* [Aim of the exercise] What you return must be the full listing, word for word, with no images in it.

•••••

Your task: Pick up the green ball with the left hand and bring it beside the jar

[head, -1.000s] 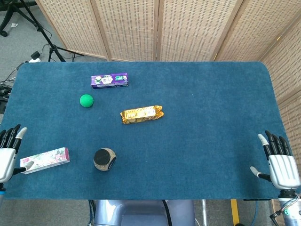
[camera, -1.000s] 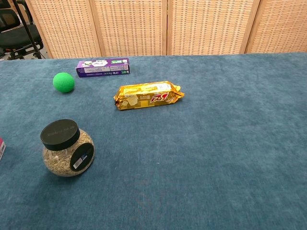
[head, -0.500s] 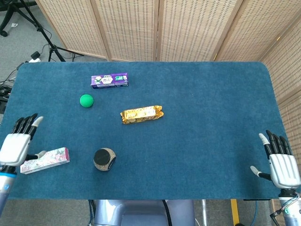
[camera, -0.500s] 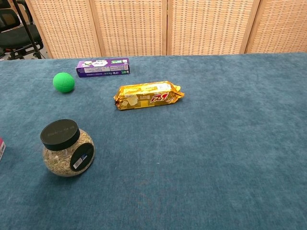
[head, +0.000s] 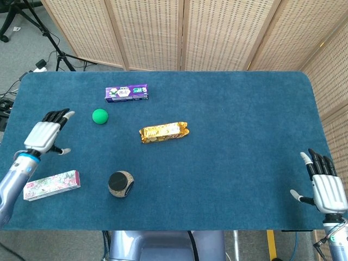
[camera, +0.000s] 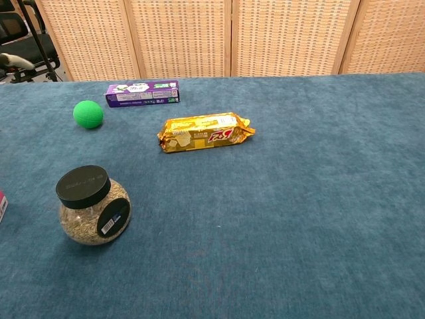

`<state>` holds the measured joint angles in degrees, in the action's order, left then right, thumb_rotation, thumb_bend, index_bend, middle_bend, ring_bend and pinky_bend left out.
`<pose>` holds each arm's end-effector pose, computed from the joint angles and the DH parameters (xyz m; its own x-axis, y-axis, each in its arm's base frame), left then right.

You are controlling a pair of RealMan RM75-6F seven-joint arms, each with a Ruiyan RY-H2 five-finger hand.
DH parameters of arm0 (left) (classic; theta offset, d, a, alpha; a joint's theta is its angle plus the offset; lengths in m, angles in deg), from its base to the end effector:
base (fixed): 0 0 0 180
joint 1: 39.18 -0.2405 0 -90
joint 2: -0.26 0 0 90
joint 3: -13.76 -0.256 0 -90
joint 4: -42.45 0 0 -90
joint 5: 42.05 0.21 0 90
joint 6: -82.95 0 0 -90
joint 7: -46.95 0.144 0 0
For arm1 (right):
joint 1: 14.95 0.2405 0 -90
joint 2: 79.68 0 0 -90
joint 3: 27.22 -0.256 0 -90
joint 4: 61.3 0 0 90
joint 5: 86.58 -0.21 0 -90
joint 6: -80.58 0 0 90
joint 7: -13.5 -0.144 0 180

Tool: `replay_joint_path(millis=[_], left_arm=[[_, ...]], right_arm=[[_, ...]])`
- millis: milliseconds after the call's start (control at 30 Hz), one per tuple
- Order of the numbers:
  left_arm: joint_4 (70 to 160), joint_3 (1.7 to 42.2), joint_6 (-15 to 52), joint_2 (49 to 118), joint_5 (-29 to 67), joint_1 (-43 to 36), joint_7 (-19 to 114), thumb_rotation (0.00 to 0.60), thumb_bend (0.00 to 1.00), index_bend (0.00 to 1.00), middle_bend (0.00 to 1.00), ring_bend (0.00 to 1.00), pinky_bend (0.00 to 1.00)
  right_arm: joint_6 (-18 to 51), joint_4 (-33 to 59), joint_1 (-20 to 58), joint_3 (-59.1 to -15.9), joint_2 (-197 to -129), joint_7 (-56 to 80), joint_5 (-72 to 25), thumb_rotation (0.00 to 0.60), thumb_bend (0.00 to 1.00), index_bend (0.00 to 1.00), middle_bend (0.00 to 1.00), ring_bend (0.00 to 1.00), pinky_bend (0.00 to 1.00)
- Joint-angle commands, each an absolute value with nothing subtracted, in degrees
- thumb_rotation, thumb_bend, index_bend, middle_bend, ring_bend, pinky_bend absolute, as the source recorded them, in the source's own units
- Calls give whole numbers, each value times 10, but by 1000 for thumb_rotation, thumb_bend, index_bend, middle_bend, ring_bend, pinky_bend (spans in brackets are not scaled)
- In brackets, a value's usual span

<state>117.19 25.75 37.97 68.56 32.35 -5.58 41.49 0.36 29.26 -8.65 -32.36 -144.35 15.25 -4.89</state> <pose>-0.2774 0.3727 0.1273 0.4688 0.2672 0.8419 0.8833 -0.1508 -0.4440 -0.3227 -0.1975 0.1580 0.4294 -0.0366 0.9024 -0.9015 0.0419 0.4307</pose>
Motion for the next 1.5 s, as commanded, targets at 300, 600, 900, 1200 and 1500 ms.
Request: replay_joint_path(millis=[300,600,900,1200,1500], left_arm=[[1019,287,474,798,239,58,459,600,0,0,0,0,0],[882,298,523,885,203,111,454,600,0,0,0,0,0],[751,286,554,980,226,154,428,600,0,68,46,47,151],[652,280,521,1046,252,172,414,600,102,392,351,320,445],[634,278,510,1056,266,169,383,600,214,498,434,412,521]], right_arm=[[32,272,-76,-336,-1451,152,-89,600,0,0,0,0,0],[49,257,-71,-346,-1454,149,-120,600,0,0,0,0,0],[59,244,-71,-352,-1458,148,-144,600,0,0,0,0,0],[71,232,-67,-356,-1463,148,-160,600,0,0,0,0,0],[72,233,-66,-356,-1461,142,-157,600,0,0,0,0,0]])
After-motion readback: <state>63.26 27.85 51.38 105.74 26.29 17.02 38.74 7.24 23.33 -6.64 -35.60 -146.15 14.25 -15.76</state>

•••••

* [Result below]
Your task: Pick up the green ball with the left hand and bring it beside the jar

[head, -1.000s] 
[camera, -1.000s] 
[head, -0.500s] 
[camera, -0.500s] 
[head, +0.000s] 
[camera, +0.000s] 

`<state>` holds the measured joint angles in degrees, in the action's order, left then right, thumb_rotation, thumb_bend, index_bend, middle_bend, ring_bend and pinky_bend left out.
`<pose>` holds each arm's end-effector pose, computed from the joint angles and the DH parameters (xyz m; its own x-axis, y-axis, each in its arm's base frame), left then right.

You are controlling a pair of RealMan RM75-6F seven-joint arms, each with a Ruiyan RY-H2 five-finger hand.
DH parameters of arm0 (left) (classic; theta offset, d, a, alpha; a joint's theta is its angle plus the offset; lengths in m, angles in deg), from its base to the end effector:
base (fixed): 0 0 0 180
joint 1: 39.18 -0.2405 0 -90
joint 2: -0.26 0 0 90
joint 3: -13.76 -0.256 0 -90
joint 4: -42.45 0 0 -90
joint 5: 42.05 0.21 0 90
joint 6: -82.95 0 0 -90
joint 7: -46.95 0.144 0 0
For arm1 (right):
joint 1: 14.95 0.2405 0 -90
joint 2: 79.68 0 0 -90
joint 3: 27.22 -0.256 0 -90
joint 4: 61.3 0 0 90
joint 5: 86.58 -0.21 0 -90
joint 6: -80.58 0 0 90
joint 7: -13.5 -0.144 0 180

Tool: `replay_joint_path(millis=[_], left_arm=[[_, ...]], right_arm=[[_, ...]])`
- millis: milliseconds after the call's start (control at 30 Hz), one per tuple
- Order of the numbers:
  left_arm: joint_4 (70 to 160), joint_3 (1.7 to 42.2), joint_6 (-15 to 52), joint_2 (49 to 118), joint_5 (-29 to 67), joint_1 (-43 to 36), joint_7 (-19 to 114), thumb_rotation (0.00 to 0.60), thumb_bend (0.00 to 1.00), index_bend (0.00 to 1.00), middle_bend (0.00 to 1.00), ring_bend (0.00 to 1.00), pinky_bend (0.00 to 1.00)
  right_arm: joint_6 (-18 to 51), joint_4 (-33 to 59), joint_1 (-20 to 58), joint_3 (-59.1 to -15.9), joint_2 (-197 to -129), joint_7 (-56 to 80), joint_5 (-72 to 25), thumb_rotation (0.00 to 0.60), thumb_bend (0.00 to 1.00), index_bend (0.00 to 1.00), middle_bend (0.00 to 1.00), ring_bend (0.00 to 1.00), pinky_bend (0.00 to 1.00)
- Joint-angle commands, each an absolute value with nothing subtracted, in degrees
- thumb_rotation, thumb_bend, index_bend, middle_bend, ring_bend, pinky_bend absolute, as the source recorded them, in the source's own units
- Calls give whole numbers, each value times 10, but by 1000 for thumb_rotation, thumb_bend, index_bend, middle_bend, ring_bend, pinky_bend (spans in brackets are not scaled)
- In brackets, a value's usual span

<state>117.19 25.75 37.97 68.56 32.35 -5.58 41.49 0.36 29.26 -8.65 -32.36 -144.35 15.25 -4.89</state> <pose>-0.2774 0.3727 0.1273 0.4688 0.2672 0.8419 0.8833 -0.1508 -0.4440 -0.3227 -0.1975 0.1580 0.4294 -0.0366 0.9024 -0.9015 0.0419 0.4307</pose>
Motion for the next 1.5 s, as commanded, targets at 300, 600, 900, 1200 and 1500 ms.
Request: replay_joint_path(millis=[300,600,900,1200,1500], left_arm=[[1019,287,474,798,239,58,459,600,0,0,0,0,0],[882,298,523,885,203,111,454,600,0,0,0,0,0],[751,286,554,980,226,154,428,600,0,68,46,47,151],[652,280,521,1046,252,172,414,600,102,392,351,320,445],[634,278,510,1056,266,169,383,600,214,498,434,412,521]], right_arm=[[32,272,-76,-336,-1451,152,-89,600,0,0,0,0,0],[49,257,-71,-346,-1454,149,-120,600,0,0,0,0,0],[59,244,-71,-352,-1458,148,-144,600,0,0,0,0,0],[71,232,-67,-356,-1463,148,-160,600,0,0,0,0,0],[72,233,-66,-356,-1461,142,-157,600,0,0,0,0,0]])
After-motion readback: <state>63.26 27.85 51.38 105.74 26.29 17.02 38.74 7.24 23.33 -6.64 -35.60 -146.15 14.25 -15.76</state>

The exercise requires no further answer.